Bonus verb: PIVOT or RESHAPE

Here is one last 'verb' which is useful.

A pivot or reshape operation can be used to transform 'long form' data into 'wide form' and vice versa.

For example, suppose we wanted to compare different years' worth of data in our data. We could do that with a join but, well, there are 16 years to do with so that would need 15 joins!

Instead let's do it all in one go with a pivot.

First let's get just the life expectancy data from our table:

life_expectancy = reformatted %>% select( country, year, life_expectancy )

Look at this data now. From the point of view of the year, it is in 'long' form, with values for different years on different rows. Let's reshape that to 'wide' form with years in columns. The pivot commands actually live inside the tidyr package rather than dplyr, so let's load that now:

library( tidyr )
wide_form = (
life_expectancy
%>% pivot_wider(
names_from = "year",
values_from = "life_expectancy"
)
)

Getting this pivot right takes a bit of experimentation, but the things to know are:

  • names_from tells it which columns to 'pivot' over - they will end up as the column names.
  • values_from tells it which column to get the values from.

The other columns stay unchanged - they'll end up on the left of the data frame. (Here it's just country)
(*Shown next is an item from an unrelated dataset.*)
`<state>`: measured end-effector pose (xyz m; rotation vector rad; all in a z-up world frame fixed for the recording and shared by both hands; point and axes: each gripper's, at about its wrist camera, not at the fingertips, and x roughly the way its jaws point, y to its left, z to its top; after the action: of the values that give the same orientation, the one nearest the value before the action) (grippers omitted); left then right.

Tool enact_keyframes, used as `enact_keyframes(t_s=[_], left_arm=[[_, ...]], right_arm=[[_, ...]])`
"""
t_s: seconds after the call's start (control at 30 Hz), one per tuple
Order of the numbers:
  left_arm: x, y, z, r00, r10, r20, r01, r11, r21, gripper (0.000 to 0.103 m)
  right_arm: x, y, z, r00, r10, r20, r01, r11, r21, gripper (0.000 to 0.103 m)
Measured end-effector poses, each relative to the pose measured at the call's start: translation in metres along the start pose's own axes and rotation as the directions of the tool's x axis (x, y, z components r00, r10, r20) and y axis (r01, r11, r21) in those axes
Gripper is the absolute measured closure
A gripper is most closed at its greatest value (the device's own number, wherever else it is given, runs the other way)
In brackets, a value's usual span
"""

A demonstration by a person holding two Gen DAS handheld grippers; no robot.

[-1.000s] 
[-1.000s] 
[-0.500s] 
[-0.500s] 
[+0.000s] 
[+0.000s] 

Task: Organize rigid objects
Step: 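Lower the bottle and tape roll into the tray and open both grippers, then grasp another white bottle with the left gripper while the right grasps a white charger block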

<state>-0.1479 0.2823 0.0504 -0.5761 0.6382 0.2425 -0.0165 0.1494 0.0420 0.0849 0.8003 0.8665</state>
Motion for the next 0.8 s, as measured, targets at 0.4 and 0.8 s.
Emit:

So now we could, for example, find countries where the expectancy is lower in 2015 than 2000:

(
wide_form
%>% filter( `2015` < `2000` )
)
Note

I'm using those \backticks`` again so that R realises those are columns names, not numbers.

To get back from wide form, we need... (wait for it)... pivot_longer():

(
wide_form
%>% pivot_longer(
cols = colnames(wide_form)[-1]
)
)

...or we can help it know what to name the columns:

(
wide_form
%>% pivot_longer(
cols = colnames(wide_form)[-1],
names_to = "year",
values_to = "life_expectancy"
)
)

Voila! We are back to where we started!